* [The task]: Reproduce the full listing as it stands. Images do not belong in the copy.
== Segment start ==
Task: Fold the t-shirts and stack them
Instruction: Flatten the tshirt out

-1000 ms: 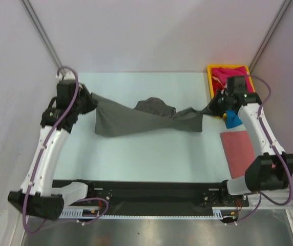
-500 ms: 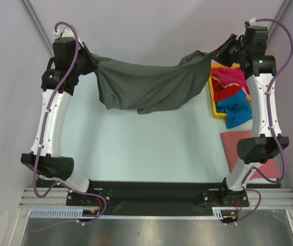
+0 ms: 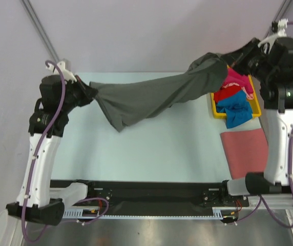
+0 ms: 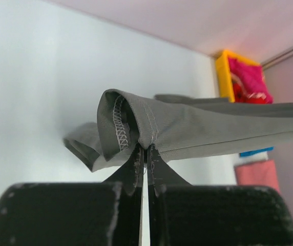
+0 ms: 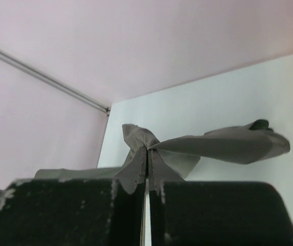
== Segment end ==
* [Task response]:
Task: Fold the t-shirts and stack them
Instruction: Flatten the tshirt out

-1000 ms: 
-500 ms: 
+0 ms: 
+0 ms: 
+0 ms: 

Nothing further is required for this exercise.